At a deep submicron (DSM) silicon technology levels, it is now feasible to
integrate all major function of an end product in a single system-on-a-chip
(SOC) silicon die (Rashinkar et al., 2001). However,
almost all of these chips are still designed based on synchronous clock design.
Physically, the clock signal is distributed from an external pad to all similarly
clocked synchronizing elements through a distribution network that includes
clock distribution logic and interconnects. It serves to unify the design by
determining the precise instance in time that the synchronizing elements change
state. In order to improve chip performance i.e., to make the chip operates
at faster clock speed; the chip designer must ensure that the clock signal is
distributed to all the synchronizing elements in the design at the same time.

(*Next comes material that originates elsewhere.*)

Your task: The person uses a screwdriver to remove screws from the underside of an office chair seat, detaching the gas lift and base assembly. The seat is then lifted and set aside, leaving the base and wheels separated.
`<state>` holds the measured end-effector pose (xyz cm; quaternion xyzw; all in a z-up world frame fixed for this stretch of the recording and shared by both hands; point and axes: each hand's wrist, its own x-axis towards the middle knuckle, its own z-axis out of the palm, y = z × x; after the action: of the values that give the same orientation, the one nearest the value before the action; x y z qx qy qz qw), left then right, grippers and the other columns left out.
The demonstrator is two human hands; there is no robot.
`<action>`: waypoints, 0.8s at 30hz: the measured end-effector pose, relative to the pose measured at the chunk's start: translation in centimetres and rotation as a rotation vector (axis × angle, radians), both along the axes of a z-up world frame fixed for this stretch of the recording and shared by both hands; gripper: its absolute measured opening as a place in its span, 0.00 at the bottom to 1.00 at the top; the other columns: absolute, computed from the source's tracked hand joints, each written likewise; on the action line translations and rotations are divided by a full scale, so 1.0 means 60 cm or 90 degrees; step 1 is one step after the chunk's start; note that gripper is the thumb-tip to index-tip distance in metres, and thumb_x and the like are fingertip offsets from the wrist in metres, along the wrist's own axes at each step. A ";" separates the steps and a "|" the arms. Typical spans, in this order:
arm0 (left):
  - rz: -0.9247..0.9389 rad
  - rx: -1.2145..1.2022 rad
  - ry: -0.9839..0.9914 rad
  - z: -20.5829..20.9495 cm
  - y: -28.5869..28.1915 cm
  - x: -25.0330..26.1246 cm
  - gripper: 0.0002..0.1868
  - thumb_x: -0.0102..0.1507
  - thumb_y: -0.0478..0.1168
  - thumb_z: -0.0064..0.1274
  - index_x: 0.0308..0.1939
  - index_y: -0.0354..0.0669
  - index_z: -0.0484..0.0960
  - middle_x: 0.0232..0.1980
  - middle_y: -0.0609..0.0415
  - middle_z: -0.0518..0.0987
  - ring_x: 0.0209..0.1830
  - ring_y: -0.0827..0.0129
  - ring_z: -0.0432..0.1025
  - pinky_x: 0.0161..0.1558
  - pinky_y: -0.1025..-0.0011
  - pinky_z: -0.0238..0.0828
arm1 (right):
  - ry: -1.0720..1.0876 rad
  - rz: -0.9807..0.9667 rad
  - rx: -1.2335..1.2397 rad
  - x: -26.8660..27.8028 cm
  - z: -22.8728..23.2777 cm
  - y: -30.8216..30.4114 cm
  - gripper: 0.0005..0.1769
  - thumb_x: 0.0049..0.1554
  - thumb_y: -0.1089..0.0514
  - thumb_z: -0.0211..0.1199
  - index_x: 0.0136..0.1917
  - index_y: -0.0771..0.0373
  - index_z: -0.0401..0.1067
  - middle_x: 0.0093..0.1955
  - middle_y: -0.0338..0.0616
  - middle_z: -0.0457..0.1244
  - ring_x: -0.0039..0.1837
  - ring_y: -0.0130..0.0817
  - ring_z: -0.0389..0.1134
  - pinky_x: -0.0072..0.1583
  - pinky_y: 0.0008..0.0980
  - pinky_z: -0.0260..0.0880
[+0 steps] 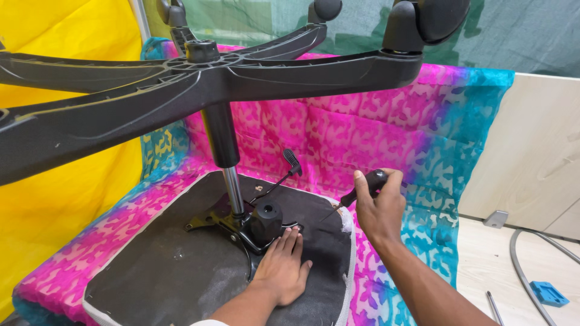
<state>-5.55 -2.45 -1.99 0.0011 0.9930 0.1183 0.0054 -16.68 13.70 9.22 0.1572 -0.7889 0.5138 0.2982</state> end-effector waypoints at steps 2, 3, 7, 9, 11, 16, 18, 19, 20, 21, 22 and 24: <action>0.007 0.004 0.005 0.003 0.002 0.004 0.39 0.70 0.53 0.34 0.76 0.26 0.48 0.82 0.37 0.43 0.83 0.53 0.37 0.77 0.58 0.32 | -0.047 0.046 -0.002 0.004 0.010 -0.016 0.24 0.59 0.49 0.68 0.54 0.67 0.61 0.34 0.48 0.67 0.33 0.36 0.71 0.38 0.38 0.69; 0.010 0.007 0.007 0.004 0.003 0.004 0.39 0.69 0.53 0.35 0.75 0.26 0.48 0.82 0.38 0.43 0.83 0.53 0.37 0.77 0.58 0.33 | -0.099 0.067 0.000 0.006 0.014 -0.023 0.25 0.58 0.49 0.68 0.56 0.65 0.60 0.33 0.49 0.67 0.32 0.37 0.71 0.37 0.38 0.69; 0.016 0.011 0.035 0.006 0.004 0.005 0.39 0.68 0.52 0.37 0.75 0.27 0.50 0.81 0.37 0.46 0.82 0.52 0.40 0.76 0.57 0.35 | -0.199 0.150 0.027 0.012 0.026 -0.044 0.28 0.57 0.49 0.66 0.62 0.61 0.57 0.30 0.51 0.68 0.30 0.39 0.73 0.33 0.38 0.70; 0.020 0.007 0.035 0.006 0.004 0.004 0.40 0.67 0.53 0.38 0.75 0.27 0.51 0.80 0.37 0.48 0.81 0.52 0.42 0.76 0.57 0.37 | -0.209 0.178 0.058 0.010 0.028 -0.053 0.27 0.57 0.48 0.65 0.62 0.60 0.58 0.31 0.51 0.68 0.31 0.39 0.73 0.33 0.38 0.71; 0.020 0.018 0.042 0.005 0.003 0.003 0.39 0.67 0.53 0.38 0.75 0.27 0.52 0.80 0.37 0.50 0.81 0.51 0.43 0.75 0.57 0.38 | -0.231 0.196 0.096 0.004 0.028 -0.062 0.25 0.59 0.48 0.65 0.60 0.61 0.59 0.32 0.52 0.68 0.32 0.39 0.75 0.34 0.39 0.73; 0.014 0.015 0.058 -0.002 0.002 0.002 0.40 0.67 0.53 0.39 0.74 0.26 0.52 0.78 0.35 0.50 0.80 0.48 0.43 0.75 0.56 0.36 | -0.214 0.210 0.134 -0.013 0.024 -0.072 0.24 0.55 0.58 0.63 0.60 0.63 0.56 0.36 0.56 0.69 0.35 0.45 0.77 0.39 0.42 0.76; 0.009 0.019 0.066 -0.004 0.002 0.002 0.40 0.67 0.53 0.39 0.74 0.26 0.52 0.78 0.34 0.50 0.80 0.48 0.43 0.75 0.56 0.36 | -0.200 0.224 0.155 -0.018 0.023 -0.073 0.24 0.54 0.60 0.62 0.60 0.63 0.57 0.36 0.57 0.70 0.36 0.46 0.77 0.40 0.43 0.76; 0.007 0.017 0.067 -0.004 0.001 0.001 0.40 0.67 0.53 0.39 0.74 0.26 0.52 0.78 0.34 0.51 0.80 0.48 0.43 0.75 0.56 0.36 | -0.195 0.230 0.165 -0.020 0.024 -0.075 0.24 0.54 0.59 0.63 0.60 0.62 0.58 0.36 0.57 0.70 0.37 0.46 0.77 0.41 0.43 0.77; 0.005 0.016 0.067 -0.004 0.001 0.002 0.40 0.67 0.53 0.39 0.74 0.25 0.53 0.78 0.34 0.51 0.80 0.48 0.43 0.75 0.56 0.36 | -0.190 0.237 0.175 -0.021 0.026 -0.076 0.23 0.54 0.58 0.63 0.60 0.62 0.58 0.37 0.57 0.70 0.37 0.46 0.77 0.41 0.44 0.77; 0.004 0.014 0.067 -0.004 0.001 0.002 0.40 0.67 0.53 0.39 0.74 0.25 0.53 0.78 0.35 0.51 0.80 0.49 0.43 0.75 0.56 0.36 | -0.138 0.232 0.204 -0.023 0.030 -0.077 0.23 0.54 0.56 0.65 0.58 0.63 0.60 0.37 0.58 0.69 0.38 0.48 0.76 0.41 0.46 0.75; 0.004 0.015 0.065 -0.003 0.000 0.003 0.39 0.67 0.53 0.39 0.74 0.26 0.53 0.78 0.35 0.51 0.80 0.49 0.43 0.75 0.57 0.36 | -0.087 0.226 0.232 -0.024 0.034 -0.079 0.22 0.54 0.55 0.68 0.57 0.63 0.62 0.36 0.59 0.69 0.39 0.51 0.74 0.41 0.48 0.73; 0.006 0.016 0.060 -0.001 0.000 0.004 0.39 0.67 0.53 0.38 0.74 0.26 0.53 0.79 0.36 0.51 0.81 0.50 0.43 0.76 0.57 0.36 | -0.072 0.228 0.266 -0.025 0.043 -0.081 0.21 0.55 0.53 0.70 0.53 0.64 0.63 0.35 0.60 0.69 0.38 0.52 0.73 0.41 0.49 0.71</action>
<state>-5.32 -2.44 -2.06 0.0020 0.9905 0.1310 -0.0420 -18.17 8.83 11.83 0.3232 -0.8526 0.3929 0.1192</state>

Non-optimal clock behavior is typically caused by either one of these two phenomena:
the unbalanced routing to the chips synchronizing elements, or the non-symmetric
behavior of the clock distribution logic (Jackson et al.,
1990). The problem is further complicated by the massive size of modern
chip design and the fact that the design usually utilizes more than one clock
signal to sync up its function. Each of these clocks may operate at different
frequencies (Chi and Huang, 2000). Therefore, the common
challenge faced by all chip designers is how can they create a perfect clock
distribution scheme that could guarantee all the timing elements scattered all
over the chip are activated by the same edge of the clock signal simultaneously.
The maximum difference between the arrival times from the clock source to the
elements is defined as the clock skew (Chao et al.,
1992; Chen and Wong, 1996; Wei
et al., 2006). The ideal case is to have all the elements sync up
at the same time, which would mean no skew.
The benefits of a zero skew clock distribution are well known and have been
proven to affect the performance of a chip significantly. Many researches have
pointed out that minimizing clock skew is the most important task when designing
a clock network. Jackson et al. (1990), Kahng
et al. (1991) and Tsay (1991) have led to
many other studies and researches on how to balance a clock network and achieve
the zero clock skew targets. More recent studies, such as Pullela
et al. (1995), Chen et al. (1999) and
Chakraborty et al. (2006) also reveal that reducing
clock skew can help to minimize power consumption of large chips, which is very
important for chips that are designed for low power application (longer battery
life) such as mobile computers and cell phones.
As the chip size grows (in term of increasing number of functional elements), the clock nets get bigger as well. Clock nets have bigger fan-out and have to be distributed over larger areas. It has been observed that existing Clock Tree Generation (CTG) tool performance has deteriorated as the clock net fan out size grow bigger and bigger. The tool execution time is getting slower and slower and it is taking more iteration before the user can get a result that matches the desired outcome. It is suspected that the tool may have hit the limit of its computation capability and is not able to handle nets with large fan-out. Although the CTG tool has been used extensively and successfully before, this capability limitation is slowing the design process.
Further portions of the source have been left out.